Prometheus监控企业微信告警
prometheus监控并企业微信告警,只用docker-compose快速部署
docker-compose.yaml
version: '3.2'
services:
prometheus:
image: prom/prometheus
restart: "always"
ports:
- 9090:9090
container_name: "prometheus"
volumes:
- "./data/prometheus/prometheus.yml:/etc/prometheus/prometheus.yml"
- "./data/rules:/etc/prometheus/rules"
- "./data/prometheus/data:/prometheus"
command:
- '--config.file=/etc/prometheus/prometheus.yml' #设置yml路径 跟上面挂载对应
- '--storage.tsdb.path=/prometheus' #设置数据路径 跟上面挂载对应
#告警模块
alertmanager:
image: prom/alertmanager:latest
restart: "always"
ports:
- 9093:9093
container_name: "alertmanager"
volumes:
- "./data/alert/alertmanager.yml:/etc/alertmanager/alertmanager.yml"
#web界面
grafana:
image: grafana/grafana
restart: "always"
ports:
- 3000:3000
container_name: "grafana"
volumes:
- "./data/grafana/grafana.ini:/etc/grafana/grafana.ini" #配置文件自行拷贝出来
- "./data/grafana/grafana-storage:/var/lib/grafana"
#企业微信钉钉报警
webhook-adapter:
image: guyongquan/webhook-adapter
restart: "always"
ports:
- 8060:80
container_name: "webhook-adapter"
command:
- '--adapter=/app/prometheusalert/wx.js=/wx=https://qyapi.weixin.qq.com/cgi-bin/webhook/send?key=*'
# - '--adapter=/app/prometheusalert/dingtalk.js=/dingtalk=https://oapi.dingtalk.com/robot/send?access_token={token}#{secret}'
alertmanager.yml
global:
resolve_timeout: 5m
route:
group_by: ['alertname']
group_wait: 10s
group_interval: 10s
repeat_interval: 1h
receiver: 'webhook'
receivers:
- name: 'webhook'
webhook_configs:
- url: 'http://172.20.57.238:8060/adapter/wx'
send_resolved: true
prometheus.yml
global:
scrape_interval: 15s # Set the scrape interval to every 15 seconds.

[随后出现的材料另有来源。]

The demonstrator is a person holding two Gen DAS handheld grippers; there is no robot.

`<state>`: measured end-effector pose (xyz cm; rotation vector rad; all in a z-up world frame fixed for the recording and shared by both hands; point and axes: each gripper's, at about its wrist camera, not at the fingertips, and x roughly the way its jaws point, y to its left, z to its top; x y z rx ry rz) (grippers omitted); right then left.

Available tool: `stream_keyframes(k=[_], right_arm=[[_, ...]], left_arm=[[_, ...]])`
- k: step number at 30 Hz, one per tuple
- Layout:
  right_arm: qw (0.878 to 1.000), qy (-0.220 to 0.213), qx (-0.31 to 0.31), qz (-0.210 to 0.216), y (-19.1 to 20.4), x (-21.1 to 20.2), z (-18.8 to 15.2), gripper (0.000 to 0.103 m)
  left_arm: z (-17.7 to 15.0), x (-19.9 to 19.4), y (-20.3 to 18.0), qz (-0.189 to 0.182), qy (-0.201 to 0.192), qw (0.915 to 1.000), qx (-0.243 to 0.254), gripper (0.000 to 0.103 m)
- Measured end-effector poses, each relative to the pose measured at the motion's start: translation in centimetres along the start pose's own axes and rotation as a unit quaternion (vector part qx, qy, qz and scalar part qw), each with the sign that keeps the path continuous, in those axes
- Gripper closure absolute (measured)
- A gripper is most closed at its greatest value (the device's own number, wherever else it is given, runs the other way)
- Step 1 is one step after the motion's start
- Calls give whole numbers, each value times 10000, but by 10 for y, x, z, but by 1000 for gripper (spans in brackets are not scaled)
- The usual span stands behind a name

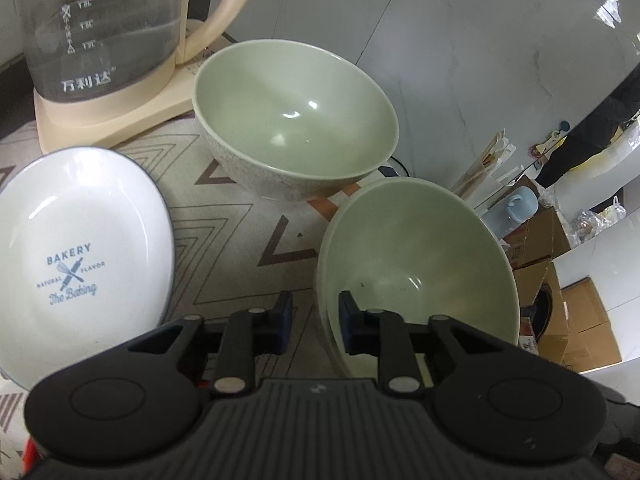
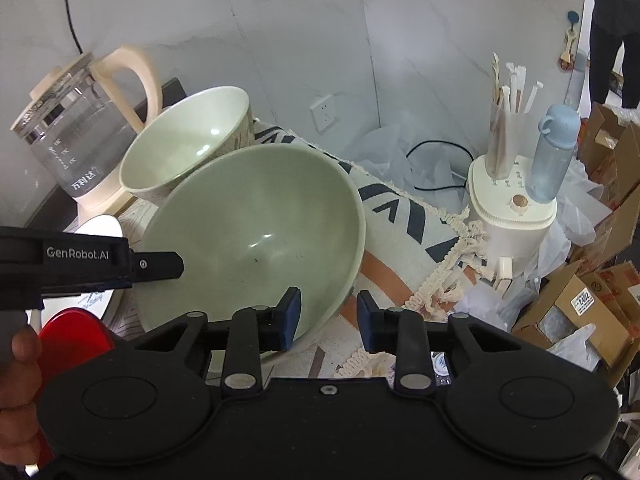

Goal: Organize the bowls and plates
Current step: 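Lift the large green bowl and carry it over the red bowl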

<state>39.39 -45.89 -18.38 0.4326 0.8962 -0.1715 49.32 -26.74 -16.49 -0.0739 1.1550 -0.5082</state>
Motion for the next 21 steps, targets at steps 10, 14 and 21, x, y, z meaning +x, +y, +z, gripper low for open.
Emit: stream_keyframes(k=[10,14,21], right_arm=[[9995,191,202,-174,2,13,-2,82],[9995,122,226,-160,1,0,-1,82],[9997,-123,188,-111,8,-31,7,82]], left_arm=[[-1,-11,-10,-106,-24,9999,49,94],[-1,-29,-14,-135,-149,9997,110,94],[-2,-63,-20,-130,-384,9991,90,94]])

Default is every 1 minute.
evaluation_interval: 15s # Evaluate rules every 15 seconds. The default is every 1 minute.
alerting:
alertmanagers:
- static_configs:
- targets:
- 172.20.57.238:9093
rule_files:
- "rules/*.yml"
scrape_configs:
- job_name: "prometheus"
static_configs:
- targets: ["localhost:9090"]
- job_name: 'myself'
static_configs:
- targets: ['172.20.54.113:9114']
test1_rules.yml
groups:
- name: MemoryUsage
rules:
- alert: HighMemoryUsage
expr: node_memory_MemAvailable_bytes / node_memory_MemTotal_bytes * 100 < 10 #内存容量不足10%
for: 5m
labels:
severity: warning
annotations:
summary: "Instance {{ $labels.instance }} MEM usgae high"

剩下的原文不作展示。